Asking for It

Storytelling continues Todd Solondz's bluster of sex, rage, and insanity.

To comprehend Todd Solondz's full range of themes, merely picture a sledgehammer with the word "neuroses" written on it swinging toward your skull. Were it not for his innate understanding of suburban agony, which totally eclipses such obvious fare as American Beauty, Solondz would be swiftly dismissed, but the Newark native knows how to claim his swatch of territory and render it engrossing, often with the emphasis on gross. His knack for concocting disturbing characters smacks of Stephen King, back when the horrormeister was worth reading, yet Solondz doesn't require the supernatural to drench us with nastiness.

Storytelling is sort of Solondz's third feature (if one mercifully omits his 1989 debut, Fear, Anxiety & Depression), and in many ways, it is his strongest effort to date. As with 1995's Welcome to the Dollhouse (actual working title: Faggots and Retards), he proves himself an expert in the mode of John Hughes gone to hell, and after the projection of adolescent angst that dumbed down the adults of the otherwise impressive Happiness, he seems comfortable here focusing mostly from the point of view of freaked-out kids.

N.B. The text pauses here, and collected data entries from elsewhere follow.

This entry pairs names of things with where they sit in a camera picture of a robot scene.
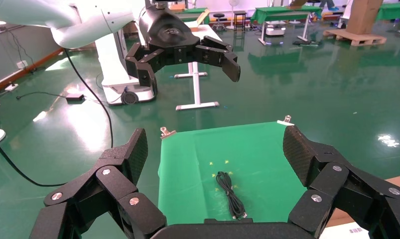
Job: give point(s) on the wooden pallet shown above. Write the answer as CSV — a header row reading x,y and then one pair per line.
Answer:
x,y
355,38

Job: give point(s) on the white wall outlet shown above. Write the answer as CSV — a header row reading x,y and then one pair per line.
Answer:
x,y
22,64

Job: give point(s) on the person legs blue shoes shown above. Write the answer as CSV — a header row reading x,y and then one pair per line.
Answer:
x,y
328,5

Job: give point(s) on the black flat floor item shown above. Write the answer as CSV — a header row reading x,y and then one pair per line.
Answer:
x,y
305,43

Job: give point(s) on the silver metal binder clip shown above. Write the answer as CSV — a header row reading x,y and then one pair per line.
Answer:
x,y
166,133
285,120

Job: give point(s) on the white printed instruction sheet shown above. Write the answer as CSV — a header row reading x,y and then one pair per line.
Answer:
x,y
341,232

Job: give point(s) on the black power adapter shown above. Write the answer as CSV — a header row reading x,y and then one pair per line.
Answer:
x,y
75,97

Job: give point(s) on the white standing fan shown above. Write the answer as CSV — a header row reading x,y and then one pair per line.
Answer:
x,y
233,4

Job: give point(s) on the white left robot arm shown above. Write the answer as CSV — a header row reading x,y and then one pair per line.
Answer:
x,y
71,19

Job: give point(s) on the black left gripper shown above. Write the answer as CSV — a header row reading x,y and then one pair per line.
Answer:
x,y
166,33

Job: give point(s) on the black round stool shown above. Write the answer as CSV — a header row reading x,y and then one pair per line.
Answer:
x,y
219,16

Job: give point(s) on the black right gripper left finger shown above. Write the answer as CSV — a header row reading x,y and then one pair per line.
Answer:
x,y
114,184

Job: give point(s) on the white power strip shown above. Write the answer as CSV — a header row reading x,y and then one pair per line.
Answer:
x,y
11,87

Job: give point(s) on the white low mobile robot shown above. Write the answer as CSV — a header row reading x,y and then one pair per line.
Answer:
x,y
275,29

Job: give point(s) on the tall brown cardboard carton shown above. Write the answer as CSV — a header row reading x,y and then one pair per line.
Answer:
x,y
364,16

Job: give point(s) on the green table cloth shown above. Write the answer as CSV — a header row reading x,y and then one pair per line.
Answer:
x,y
259,165

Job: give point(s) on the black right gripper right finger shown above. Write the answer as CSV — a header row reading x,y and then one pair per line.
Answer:
x,y
335,198

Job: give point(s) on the white metal leg table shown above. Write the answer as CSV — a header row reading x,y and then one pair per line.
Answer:
x,y
195,85

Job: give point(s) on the black square stand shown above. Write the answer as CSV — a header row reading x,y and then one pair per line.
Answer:
x,y
240,13

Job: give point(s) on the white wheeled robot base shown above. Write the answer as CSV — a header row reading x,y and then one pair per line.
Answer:
x,y
114,66

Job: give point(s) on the green cloth covered table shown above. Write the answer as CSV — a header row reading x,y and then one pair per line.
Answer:
x,y
279,13
193,11
394,11

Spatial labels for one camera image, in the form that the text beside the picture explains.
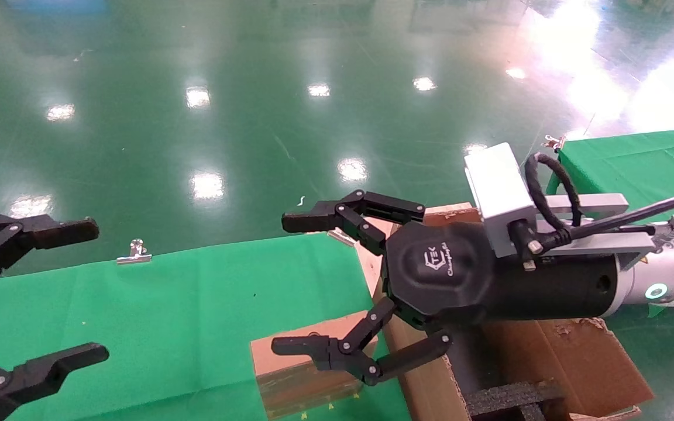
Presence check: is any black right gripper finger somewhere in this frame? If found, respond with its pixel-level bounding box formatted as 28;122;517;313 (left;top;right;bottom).
281;189;425;256
271;297;452;387

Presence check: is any small brown cardboard box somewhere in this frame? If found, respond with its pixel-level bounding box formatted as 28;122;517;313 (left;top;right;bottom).
249;310;381;420

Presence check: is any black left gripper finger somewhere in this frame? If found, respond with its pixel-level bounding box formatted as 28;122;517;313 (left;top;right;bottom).
0;343;109;421
0;213;99;293

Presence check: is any large open cardboard carton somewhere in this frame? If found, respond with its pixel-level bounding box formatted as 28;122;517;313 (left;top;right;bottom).
355;202;656;421

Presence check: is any black foam divider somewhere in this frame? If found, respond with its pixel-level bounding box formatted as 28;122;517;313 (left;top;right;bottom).
466;380;566;421

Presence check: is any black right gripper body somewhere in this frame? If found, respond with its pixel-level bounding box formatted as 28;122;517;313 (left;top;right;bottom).
384;221;620;328

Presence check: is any large green table cloth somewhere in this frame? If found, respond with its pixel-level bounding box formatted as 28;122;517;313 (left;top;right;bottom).
0;233;411;421

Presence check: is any small green table cloth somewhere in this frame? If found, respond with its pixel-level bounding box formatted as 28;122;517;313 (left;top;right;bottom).
546;126;674;319

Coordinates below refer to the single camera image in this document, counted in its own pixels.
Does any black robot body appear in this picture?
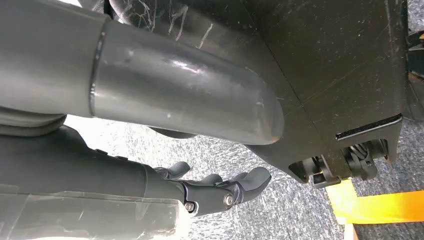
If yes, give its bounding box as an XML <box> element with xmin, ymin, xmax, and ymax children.
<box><xmin>79</xmin><ymin>0</ymin><xmax>410</xmax><ymax>190</ymax></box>

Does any yellow floor tape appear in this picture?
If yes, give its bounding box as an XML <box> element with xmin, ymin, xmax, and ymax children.
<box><xmin>325</xmin><ymin>179</ymin><xmax>424</xmax><ymax>240</ymax></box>

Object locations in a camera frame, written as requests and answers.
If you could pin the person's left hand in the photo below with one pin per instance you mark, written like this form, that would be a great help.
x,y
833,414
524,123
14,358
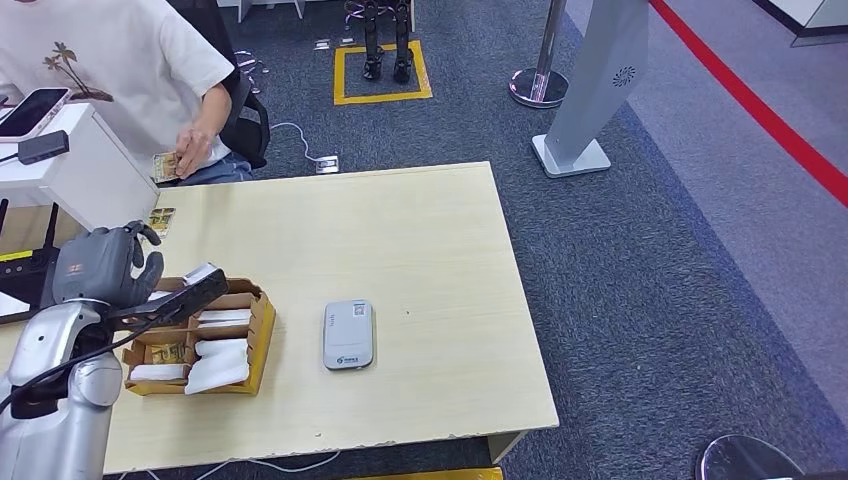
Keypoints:
x,y
195,149

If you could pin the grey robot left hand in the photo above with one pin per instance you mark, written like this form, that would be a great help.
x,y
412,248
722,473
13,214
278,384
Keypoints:
x,y
99,265

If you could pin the yellow patterned card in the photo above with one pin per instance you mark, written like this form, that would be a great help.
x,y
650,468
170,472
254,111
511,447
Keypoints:
x,y
162,220

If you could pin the cardboard divided card box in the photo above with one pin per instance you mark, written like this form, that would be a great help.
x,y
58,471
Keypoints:
x,y
264,338

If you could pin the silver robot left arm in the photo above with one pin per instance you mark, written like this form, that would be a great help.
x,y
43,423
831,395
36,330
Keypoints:
x,y
46,338

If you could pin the person's left forearm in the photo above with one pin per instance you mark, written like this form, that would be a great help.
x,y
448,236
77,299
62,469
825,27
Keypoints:
x,y
215,109

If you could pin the white key card sleeve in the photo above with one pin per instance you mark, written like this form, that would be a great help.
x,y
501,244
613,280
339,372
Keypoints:
x,y
222,348
158,295
225,316
159,372
215,376

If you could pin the yellow card in box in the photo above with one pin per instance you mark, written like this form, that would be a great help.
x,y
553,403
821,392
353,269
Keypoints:
x,y
167,353

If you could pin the person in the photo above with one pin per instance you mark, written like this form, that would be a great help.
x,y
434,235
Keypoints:
x,y
99,53

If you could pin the black office chair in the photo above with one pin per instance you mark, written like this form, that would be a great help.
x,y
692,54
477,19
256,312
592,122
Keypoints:
x,y
250,136

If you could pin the black router with antennas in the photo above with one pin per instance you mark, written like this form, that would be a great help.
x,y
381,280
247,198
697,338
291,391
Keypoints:
x,y
23,285

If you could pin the white desk riser stand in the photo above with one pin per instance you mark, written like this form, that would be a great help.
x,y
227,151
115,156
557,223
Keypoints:
x,y
86,179

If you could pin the white paper sheet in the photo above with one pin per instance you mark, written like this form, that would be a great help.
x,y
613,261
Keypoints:
x,y
10,305

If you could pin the small black hub box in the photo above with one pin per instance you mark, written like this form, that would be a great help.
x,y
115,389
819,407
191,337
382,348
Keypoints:
x,y
44,147

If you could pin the silver floor power socket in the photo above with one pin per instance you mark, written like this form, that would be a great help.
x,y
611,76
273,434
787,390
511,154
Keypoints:
x,y
327,164

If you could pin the white furniture legs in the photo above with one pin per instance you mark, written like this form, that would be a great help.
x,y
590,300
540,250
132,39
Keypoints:
x,y
246,10

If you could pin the yellow floor tape square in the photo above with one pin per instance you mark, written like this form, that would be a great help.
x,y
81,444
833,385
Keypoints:
x,y
340,76

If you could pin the smartphone in pink case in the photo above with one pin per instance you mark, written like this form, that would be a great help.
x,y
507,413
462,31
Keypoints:
x,y
33,112

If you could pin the black humanoid robot legs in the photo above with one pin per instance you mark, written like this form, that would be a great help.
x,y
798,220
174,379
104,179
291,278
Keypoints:
x,y
373,33

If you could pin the yellow floor tape strip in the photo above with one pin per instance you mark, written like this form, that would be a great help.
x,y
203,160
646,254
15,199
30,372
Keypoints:
x,y
450,474

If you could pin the grey kiosk pillar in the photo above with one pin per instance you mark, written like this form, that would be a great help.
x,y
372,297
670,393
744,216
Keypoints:
x,y
596,66

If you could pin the wooden desk leg panel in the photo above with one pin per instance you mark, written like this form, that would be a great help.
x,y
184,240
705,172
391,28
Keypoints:
x,y
505,445

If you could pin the round dark stanchion base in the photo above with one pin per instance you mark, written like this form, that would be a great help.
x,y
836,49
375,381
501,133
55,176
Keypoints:
x,y
742,464

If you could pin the white cabinet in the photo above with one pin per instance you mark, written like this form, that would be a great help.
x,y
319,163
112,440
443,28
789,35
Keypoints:
x,y
821,13

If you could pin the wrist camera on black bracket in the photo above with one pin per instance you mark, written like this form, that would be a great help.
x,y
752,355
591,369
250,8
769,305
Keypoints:
x,y
199,273

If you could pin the chrome stanchion post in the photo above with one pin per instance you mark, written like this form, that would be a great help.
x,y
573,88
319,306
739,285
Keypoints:
x,y
538,89

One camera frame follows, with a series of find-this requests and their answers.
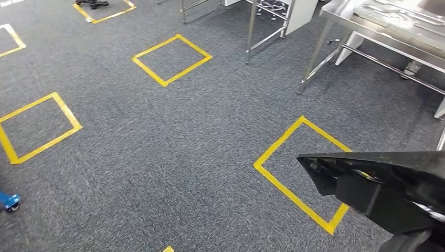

There's nothing terribly new or surprising on tap, but Solondz is a master of backing you into a queasy corner and tickling you until you puke, a dubious but noteworthy talent.

To achieve his goal this time, Solondz breaks Storytelling into two chapters: "Fiction" and "Non-Fiction." The first segment is a period piece set in a third-rate community college in 1985, where a Pulitzer Prize-winning African American novelist named Mr. Scott (Robert Wisdom) holds court over a class of wildly opinionated creative-writing students. The crux is that the punky blonde, Vi (Selma Blair), has grown weary of the drab sex and painfully mawkish prose of her cerebral-palsied boyfriend, Marcus (Leo Fitzpatrick), and so approaches her brooding professor for an "exotic" tryst. Naturally for Solondz, incredible unpleasantness ensues (some of it ridiculously censored), and we're invited to flinch or guffaw as we please.

"Non-Fiction," if less successful overall, is much more ambitious, echoing the domestic madness of Dollhouse, but channeling its confusion through the present-day torpor of a teenage dullard named Scooby (Mark Webber). After a restroom encounter with a pathetic documentarian and shoe salesman named Toby (Paul Giamatti), Scooby -- whose only ambition is to become a famous talk-show host -- volunteers himself and his extremely unhappy family (John Goodman, Julie Hagerty, Noah Fleiss, Jonathan Osser) to be the subjects of Toby's meandering exposé on . . . something or other. Again, unpleasantness ensues.

Solondz clearly wants to up the ante of his previous films, with the kidnapping of Dollhouse leading to the pederasty, rape, and murder of Happiness to more rape and murder in Storytelling. What's finally clear, however, is that his characters are all asking for it. His singular game plan is to dangle profoundly obnoxious caricatures before us, then punish them mercilessly for their stupidity.